YOUR OBJECTIVE:
An identical reprint of the entire listing below is expected.

COLLECTED MATERIAL:
::::::::

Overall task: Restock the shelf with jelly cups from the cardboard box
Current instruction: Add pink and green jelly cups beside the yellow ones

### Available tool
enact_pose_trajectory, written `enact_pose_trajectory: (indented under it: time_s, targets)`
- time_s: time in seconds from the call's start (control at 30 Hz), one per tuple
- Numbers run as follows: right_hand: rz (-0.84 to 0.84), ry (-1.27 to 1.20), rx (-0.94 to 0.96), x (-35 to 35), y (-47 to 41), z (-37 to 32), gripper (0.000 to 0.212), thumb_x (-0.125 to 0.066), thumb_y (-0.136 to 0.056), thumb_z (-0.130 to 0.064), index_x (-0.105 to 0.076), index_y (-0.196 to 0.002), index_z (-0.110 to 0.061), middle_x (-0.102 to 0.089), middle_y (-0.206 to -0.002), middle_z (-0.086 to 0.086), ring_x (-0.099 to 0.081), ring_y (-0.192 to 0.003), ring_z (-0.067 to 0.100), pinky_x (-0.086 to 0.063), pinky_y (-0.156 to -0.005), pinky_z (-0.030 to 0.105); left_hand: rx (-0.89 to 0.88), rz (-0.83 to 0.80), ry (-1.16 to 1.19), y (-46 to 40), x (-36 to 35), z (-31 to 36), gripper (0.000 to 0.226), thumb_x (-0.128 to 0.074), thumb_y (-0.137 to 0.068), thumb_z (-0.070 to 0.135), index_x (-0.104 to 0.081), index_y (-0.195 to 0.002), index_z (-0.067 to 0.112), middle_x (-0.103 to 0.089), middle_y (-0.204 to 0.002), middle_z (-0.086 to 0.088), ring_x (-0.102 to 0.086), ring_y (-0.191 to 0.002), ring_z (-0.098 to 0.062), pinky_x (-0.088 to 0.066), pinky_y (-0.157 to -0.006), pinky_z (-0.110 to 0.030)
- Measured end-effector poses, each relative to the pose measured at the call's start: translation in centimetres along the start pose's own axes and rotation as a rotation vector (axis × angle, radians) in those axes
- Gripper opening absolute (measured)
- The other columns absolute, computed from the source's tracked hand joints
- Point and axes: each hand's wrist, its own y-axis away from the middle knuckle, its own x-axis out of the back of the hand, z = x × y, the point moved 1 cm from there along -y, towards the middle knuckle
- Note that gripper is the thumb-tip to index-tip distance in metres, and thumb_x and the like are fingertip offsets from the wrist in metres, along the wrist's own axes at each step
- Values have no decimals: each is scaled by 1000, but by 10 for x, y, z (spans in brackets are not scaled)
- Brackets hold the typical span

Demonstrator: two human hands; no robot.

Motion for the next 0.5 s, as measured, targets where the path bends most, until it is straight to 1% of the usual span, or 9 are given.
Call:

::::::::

PROBLEM SOLUTION:
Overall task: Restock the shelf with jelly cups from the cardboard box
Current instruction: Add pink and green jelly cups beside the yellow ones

### Available tool
enact_pose_trajectory, written `enact_pose_trajectory: (indented under it: time_s, targets)`
- time_s: time in seconds from the call's start (control at 30 Hz), one per tuple
- Numbers run as follows: right_hand: rz (-0.84 to 0.84), ry (-1.27 to 1.20), rx (-0.94 to 0.96), x (-35 to 35), y (-47 to 41), z (-37 to 32), gripper (0.000 to 0.212), thumb_x (-0.125 to 0.066), thumb_y (-0.136 to 0.056), thumb_z (-0.130 to 0.064), index_x (-0.105 to 0.076), index_y (-0.196 to 0.002), index_z (-0.110 to 0.061), middle_x (-0.102 to 0.089), middle_y (-0.206 to -0.002), middle_z (-0.086 to 0.086), ring_x (-0.099 to 0.081), ring_y (-0.192 to 0.003), ring_z (-0.067 to 0.100), pinky_x (-0.086 to 0.063), pinky_y (-0.156 to -0.005), pinky_z (-0.030 to 0.105); left_hand: rx (-0.89 to 0.88), rz (-0.83 to 0.80), ry (-1.16 to 1.19), y (-46 to 40), x (-36 to 35), z (-31 to 36), gripper (0.000 to 0.226), thumb_x (-0.128 to 0.074), thumb_y (-0.137 to 0.068), thumb_z (-0.070 to 0.135), index_x (-0.104 to 0.081), index_y (-0.195 to 0.002), index_z (-0.067 to 0.112), middle_x (-0.103 to 0.089), middle_y (-0.204 to 0.002), middle_z (-0.086 to 0.088), ring_x (-0.102 to 0.086), ring_y (-0.191 to 0.002), ring_z (-0.098 to 0.062), pinky_x (-0.088 to 0.066), pinky_y (-0.157 to -0.006), pinky_z (-0.110 to 0.030)
- Measured end-effector poses, each relative to the pose measured at the call's start: translation in centimetres along the start pose's own axes and rotation as a rotation vector (axis × angle, radians) in those axes
- Gripper opening absolute (measured)
- The other columns absolute, computed from the source's tracked hand joints
- Point and axes: each hand's wrist, its own y-axis away from the middle knuckle, its own x-axis out of the back of the hand, z = x × y, the point moved 1 cm from there along -y, towards the middle knuckle
- Note that gripper is the thumb-tip to index-tip distance in metres, and thumb_x and the like are fingertip offsets from the wrist in metres, along the wrist's own axes at each step
- Values have no decimals: each is scaled by 1000, but by 10 for x, y, z (spans in brackets are not scaled)
- Brackets hold the typical span

Demonstrator: two human hands; no robot.

Motion for the next 0.5 s, as measured, targets where the path bends most, until it is straight to 1% of the usual span, or 9 are given.
Call:

Nothing else is needed for this exercise.